Ne zamandan beri Yeldeğirmeni’nde yaşıyorsun mahalle ile nasıl bir ilişkin var?
Uzun zamandır Kadıköy’de yaşıyorum, yaklaşık bir senedir de Yeldeğirmeni’nde yaşıyorum. Fakat küçük yaşlarımdan beri Yeldeğirmeni’ne gelip giderdim ve o eski mahalle yapısı ile bağım vardır.
Bu projeyi hayata geçirme fikri nasıl oluştu, nasıl karar verdin?

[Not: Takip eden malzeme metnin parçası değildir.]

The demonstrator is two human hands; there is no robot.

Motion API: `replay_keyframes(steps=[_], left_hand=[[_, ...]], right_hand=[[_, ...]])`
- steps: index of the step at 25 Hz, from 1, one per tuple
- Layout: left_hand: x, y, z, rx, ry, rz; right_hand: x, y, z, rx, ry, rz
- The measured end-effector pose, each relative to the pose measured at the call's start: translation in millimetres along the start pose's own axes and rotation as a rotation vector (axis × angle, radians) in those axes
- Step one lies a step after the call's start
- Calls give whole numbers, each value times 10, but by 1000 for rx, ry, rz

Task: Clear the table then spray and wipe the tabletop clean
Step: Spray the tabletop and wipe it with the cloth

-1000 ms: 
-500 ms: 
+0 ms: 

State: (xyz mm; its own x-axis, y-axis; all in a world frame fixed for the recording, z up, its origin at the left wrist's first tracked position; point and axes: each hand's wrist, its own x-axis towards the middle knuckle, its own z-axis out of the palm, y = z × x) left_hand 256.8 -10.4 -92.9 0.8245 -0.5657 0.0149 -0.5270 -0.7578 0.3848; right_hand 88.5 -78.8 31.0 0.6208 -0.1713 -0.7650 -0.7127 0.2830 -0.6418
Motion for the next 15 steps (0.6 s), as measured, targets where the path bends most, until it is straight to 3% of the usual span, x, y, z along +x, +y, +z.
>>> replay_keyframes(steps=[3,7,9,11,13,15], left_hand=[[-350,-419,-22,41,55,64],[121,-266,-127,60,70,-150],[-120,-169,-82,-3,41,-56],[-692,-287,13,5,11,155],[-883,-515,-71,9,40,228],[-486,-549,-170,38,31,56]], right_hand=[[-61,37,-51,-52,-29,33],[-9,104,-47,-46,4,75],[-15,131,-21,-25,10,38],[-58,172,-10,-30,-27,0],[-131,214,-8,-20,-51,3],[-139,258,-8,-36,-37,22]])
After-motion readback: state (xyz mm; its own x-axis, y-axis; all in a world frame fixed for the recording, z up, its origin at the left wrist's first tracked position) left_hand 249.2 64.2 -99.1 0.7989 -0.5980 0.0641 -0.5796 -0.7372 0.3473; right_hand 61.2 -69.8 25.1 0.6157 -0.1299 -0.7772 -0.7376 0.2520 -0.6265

“Bir Ev” benim yıllardır düşündüğüm bir çatı projeydi. İlk ürünü Yeldeğirmeni projesi oldu. Uzun bir sürecin ardından hayata geçirdim. Hepimiz bir ev gördüğümüzde durup, evin içindeki yaşama dair bir şeyler düşünürüz. Dolandığımız sokakların, oturduğumuz apartmanların eski sakinlerini merak eder, üzerine düşünür hayal ederiz. Ya da söz konusu kendi hayatımız, çevremiz olur ve resmedilmesi gereken kişiler, yerler olduğunu düşünürüz. Tam olarak bunu yapıyorum aslında. Hayal ediyorum, çiziyorum. Kentin bana hayal ettirdiği her şeyi sayfalarıma aktarıyorum. Kent ve insanların iç içe geçtiği çalışmalar yapıyorum. Bakımlı binalar, temiz sokaklar yerine, göz alıcı güzellikleri, enstantaneleri yakalayabildiğim sokaklar ve binalar seçiyorum. Yeldeğirmeni mahallesinin kapitalizm ve modern zamana karşı direnişine tanıklık ederken eski ve yeni sakinlerini harmanlayıp bu projeyi çıkarttım.
Yaptığın işi nasıl tanımlıyorsun?
Teknik olarak iki farklı disiplinin birleşmesi, duygu olaraksa tarihe bir iz bırakmak diyebilirim. Yaptığım illüstrasyonların ortak noktası toplumsal ve kişisel durumları çizim yoluyla anlatmak. Bu projede de hayatımdan yola çıkarak toplumsal bir duruma dokunmaya çalıştım. Tipolojik dönüşümler, yaşandığı mahalleyi ya da semti olduğu havasından uzaklaştırıp, farklı bir kimliğe sokar, bu durum da o bölgeyi kaybetmemiz anlamına gelir. Her sokağı denize dik, tarihi binalarla dolu bir mahallenin kafelere teslim olma evresi ve mahallenin ruhunun bir yandan bu duruma direnmesi efsane bir durum. Ben de bu dönüşümden rahatsız olan bir Yeldeğirmeni gönüllüsü olarak bu projeyi gerçekleştirdim.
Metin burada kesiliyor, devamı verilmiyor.